Operators were able to stop a criminal network provider, but only over night. Misuse of the Internet to spread malicious code is a far graver threat in terms of both public safety and in dollars and cents, than piracy. It is a paradox that while film and music industry requires network provider standing on the barricades against the pirates, there are few voices that rise to the network provider, if the channels are used to the really serious crime, is ordered to work together to close the criminal services. In recent weeks, however, turned up two cases where this type of action apparently is tried. At the beginning of March, Microsoft went to court and got a court order that made it possible to shut the sites behind the bottom subset known as Waledac. Monday night this week confirmed web monitor among other things, Cisco Scan Safe and RSA Fraud Action that a network provider in Kazakhstan, Troyak suddenly were totally cut off from the outside world. Troyak delivers a range of criminal services, and home to lots of servers used to spread botnet Trojans, especially Zeus behind a botnet of up to 100 million PCs. Cisco and RSA noted that the spread of Zeus stopped almost immediately. Website abuse.ch, which delivers a separate service where Zeus tracked, has since compiled these statistics:

The chart shows clearly how the closure was effective 9th March, and even more effective 10 March. Since it is clear that the spread of Zeus has picked up again.
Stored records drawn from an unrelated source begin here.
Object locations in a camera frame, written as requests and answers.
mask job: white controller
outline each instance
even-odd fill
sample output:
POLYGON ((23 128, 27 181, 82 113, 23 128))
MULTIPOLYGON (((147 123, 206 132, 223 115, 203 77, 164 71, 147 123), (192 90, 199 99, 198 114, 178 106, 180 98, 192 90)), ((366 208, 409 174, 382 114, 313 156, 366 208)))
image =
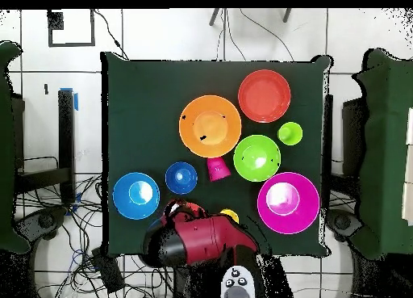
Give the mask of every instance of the white controller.
POLYGON ((255 298, 251 272, 242 266, 230 267, 223 275, 221 298, 255 298))

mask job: red bowl
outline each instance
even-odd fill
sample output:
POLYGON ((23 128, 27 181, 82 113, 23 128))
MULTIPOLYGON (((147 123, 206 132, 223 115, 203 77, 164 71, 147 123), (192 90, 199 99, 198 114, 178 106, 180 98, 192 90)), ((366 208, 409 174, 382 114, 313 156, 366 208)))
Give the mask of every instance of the red bowl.
POLYGON ((290 99, 288 82, 272 70, 254 71, 242 81, 238 90, 241 110, 256 122, 268 123, 282 117, 290 99))

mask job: green bowl
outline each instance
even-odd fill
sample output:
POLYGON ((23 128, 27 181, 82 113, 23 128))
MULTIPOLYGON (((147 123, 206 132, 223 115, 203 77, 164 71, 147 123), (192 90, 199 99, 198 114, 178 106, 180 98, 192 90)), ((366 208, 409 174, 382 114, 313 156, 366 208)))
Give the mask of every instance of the green bowl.
POLYGON ((275 175, 281 164, 280 149, 267 136, 247 136, 236 146, 234 165, 242 178, 262 182, 275 175))
POLYGON ((295 122, 287 122, 278 129, 278 139, 288 146, 296 145, 302 139, 302 128, 295 122))

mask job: orange bowl
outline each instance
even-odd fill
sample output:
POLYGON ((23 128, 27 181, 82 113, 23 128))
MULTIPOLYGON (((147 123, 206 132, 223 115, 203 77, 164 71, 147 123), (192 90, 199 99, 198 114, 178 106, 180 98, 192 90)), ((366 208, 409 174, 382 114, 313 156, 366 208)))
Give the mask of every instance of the orange bowl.
POLYGON ((179 135, 184 145, 199 157, 221 157, 240 139, 240 113, 227 99, 201 96, 181 113, 179 135))

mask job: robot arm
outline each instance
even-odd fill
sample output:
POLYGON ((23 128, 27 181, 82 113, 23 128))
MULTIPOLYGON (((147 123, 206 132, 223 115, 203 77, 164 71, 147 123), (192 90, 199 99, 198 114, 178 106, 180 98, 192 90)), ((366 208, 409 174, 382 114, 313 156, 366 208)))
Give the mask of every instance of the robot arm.
POLYGON ((257 290, 265 298, 257 253, 255 240, 231 217, 173 201, 149 227, 141 259, 151 267, 172 268, 211 262, 222 272, 215 282, 221 298, 257 298, 257 290))
RSA and Cisco confirms the reports and interviews with, among other things, Dark Reading the closure of Troyak had a clear, but the time-limited effect on the bottom Zeus kit.
What really caused the Troyak was cut off from the net, has not been verified. It most likely is that one or more of those who operate regular nights as Troyak depends, has taken some appropriate measures. In an interview with The Register shows Cisco Scan Safe to data from robtex.com suggesting that the two network provider, IHome in Ukraine and Oversun Mercury in Russia, may have collaborated on closure.
Although the measure effect was limited in time, said both Cisco and RSA that the closure of network provider who knowingly contributes to spread malicious code, is the way to go. Although Zeus was resurrected one hundred percent, helping to increase the closing costs of the criminal, and hence the profitability of the light shy busy behind viruses, worms and Trojans.
Another point is that it helps to raise the awareness of network provider public, so that it can no longer turn the blind eye to crime is happening in their networks.